→ **Exercise prompt**
Look through the material that follows and show every line with the string "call".

→ **Data segment**
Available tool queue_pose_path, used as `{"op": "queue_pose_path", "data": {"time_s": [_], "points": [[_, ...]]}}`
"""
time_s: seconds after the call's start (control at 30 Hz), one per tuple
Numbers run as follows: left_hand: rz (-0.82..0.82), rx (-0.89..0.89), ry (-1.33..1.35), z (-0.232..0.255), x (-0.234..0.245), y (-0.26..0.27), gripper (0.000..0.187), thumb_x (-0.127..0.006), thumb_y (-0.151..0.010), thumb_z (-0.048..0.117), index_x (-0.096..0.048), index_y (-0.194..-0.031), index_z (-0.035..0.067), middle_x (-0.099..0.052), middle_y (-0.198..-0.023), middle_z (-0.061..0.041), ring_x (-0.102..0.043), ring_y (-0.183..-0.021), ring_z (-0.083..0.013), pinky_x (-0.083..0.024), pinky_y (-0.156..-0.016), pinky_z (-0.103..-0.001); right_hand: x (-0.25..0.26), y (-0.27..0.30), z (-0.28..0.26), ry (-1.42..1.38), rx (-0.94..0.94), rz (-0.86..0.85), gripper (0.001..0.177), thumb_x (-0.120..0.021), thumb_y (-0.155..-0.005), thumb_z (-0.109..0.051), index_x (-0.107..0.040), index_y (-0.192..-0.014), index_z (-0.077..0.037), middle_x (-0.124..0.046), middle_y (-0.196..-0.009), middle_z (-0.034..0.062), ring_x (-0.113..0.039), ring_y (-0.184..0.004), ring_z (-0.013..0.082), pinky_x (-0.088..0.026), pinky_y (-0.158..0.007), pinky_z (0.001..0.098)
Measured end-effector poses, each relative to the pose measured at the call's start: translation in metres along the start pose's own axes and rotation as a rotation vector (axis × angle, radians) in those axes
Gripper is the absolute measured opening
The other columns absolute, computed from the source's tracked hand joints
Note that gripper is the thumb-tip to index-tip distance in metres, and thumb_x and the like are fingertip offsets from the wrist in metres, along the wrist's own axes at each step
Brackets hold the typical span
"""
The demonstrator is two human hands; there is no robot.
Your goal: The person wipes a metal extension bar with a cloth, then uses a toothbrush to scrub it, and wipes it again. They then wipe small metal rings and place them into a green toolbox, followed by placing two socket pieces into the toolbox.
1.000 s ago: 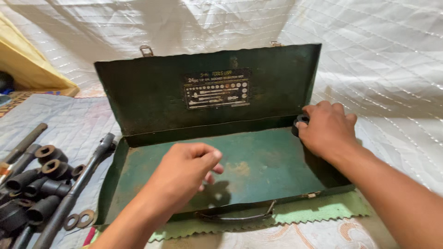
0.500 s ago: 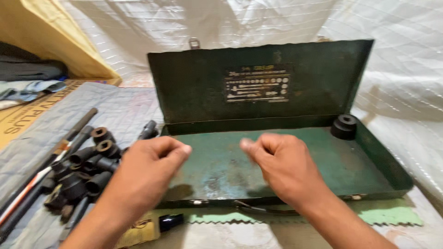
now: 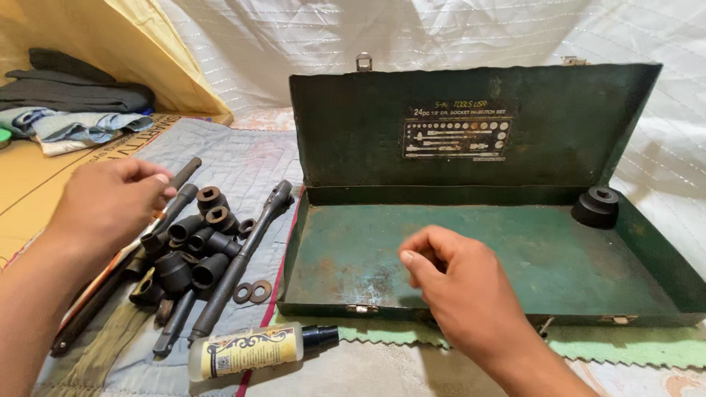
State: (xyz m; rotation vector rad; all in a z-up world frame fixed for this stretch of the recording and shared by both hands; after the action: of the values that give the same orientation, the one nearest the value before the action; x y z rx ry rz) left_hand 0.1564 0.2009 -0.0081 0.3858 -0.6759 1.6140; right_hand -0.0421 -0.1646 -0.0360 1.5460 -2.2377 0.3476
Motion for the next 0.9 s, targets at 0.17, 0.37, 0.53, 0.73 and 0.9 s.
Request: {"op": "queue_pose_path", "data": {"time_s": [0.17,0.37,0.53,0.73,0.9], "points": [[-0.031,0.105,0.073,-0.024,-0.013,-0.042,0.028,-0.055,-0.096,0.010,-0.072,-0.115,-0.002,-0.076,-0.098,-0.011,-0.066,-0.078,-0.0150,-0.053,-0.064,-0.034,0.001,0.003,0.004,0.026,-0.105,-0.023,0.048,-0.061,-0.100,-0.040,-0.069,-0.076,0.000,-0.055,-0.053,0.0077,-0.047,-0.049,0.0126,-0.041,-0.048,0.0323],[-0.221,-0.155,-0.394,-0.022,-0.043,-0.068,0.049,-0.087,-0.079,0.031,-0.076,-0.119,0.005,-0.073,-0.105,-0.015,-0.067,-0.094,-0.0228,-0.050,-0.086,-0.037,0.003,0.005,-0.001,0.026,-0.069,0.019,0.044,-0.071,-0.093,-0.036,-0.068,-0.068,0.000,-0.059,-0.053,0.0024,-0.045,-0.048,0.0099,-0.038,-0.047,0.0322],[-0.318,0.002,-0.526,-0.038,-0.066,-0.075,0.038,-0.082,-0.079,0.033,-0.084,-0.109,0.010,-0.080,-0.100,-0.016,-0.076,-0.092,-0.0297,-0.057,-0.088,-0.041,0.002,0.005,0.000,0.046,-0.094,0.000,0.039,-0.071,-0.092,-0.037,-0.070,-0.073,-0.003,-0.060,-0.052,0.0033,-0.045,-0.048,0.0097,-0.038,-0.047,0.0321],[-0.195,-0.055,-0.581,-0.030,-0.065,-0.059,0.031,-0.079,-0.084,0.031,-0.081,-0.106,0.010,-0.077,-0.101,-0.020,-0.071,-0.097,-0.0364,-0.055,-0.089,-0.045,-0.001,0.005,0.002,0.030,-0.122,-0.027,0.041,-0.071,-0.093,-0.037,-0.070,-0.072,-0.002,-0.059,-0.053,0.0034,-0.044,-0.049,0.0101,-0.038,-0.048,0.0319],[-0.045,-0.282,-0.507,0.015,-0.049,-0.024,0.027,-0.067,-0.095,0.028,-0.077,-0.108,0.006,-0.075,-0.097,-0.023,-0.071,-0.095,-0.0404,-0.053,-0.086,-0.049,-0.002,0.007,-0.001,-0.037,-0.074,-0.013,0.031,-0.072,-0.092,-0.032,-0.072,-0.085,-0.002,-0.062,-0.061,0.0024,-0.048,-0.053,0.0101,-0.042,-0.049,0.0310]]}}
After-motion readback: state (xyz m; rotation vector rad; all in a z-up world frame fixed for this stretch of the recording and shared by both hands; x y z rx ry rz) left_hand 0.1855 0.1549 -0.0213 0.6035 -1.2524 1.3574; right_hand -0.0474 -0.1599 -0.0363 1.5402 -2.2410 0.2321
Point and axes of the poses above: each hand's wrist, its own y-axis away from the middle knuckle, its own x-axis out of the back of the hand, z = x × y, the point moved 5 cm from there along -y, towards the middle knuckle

→ **Answer**
time_s: seconds after the call's start (control at 30 Hz), one per tuple
Measured end-effector poses, each relative to the pose measured at the call's start: translation in metres along the start pose's own axes and rotation as a rotation vector (axis × angle, radians) in those axes

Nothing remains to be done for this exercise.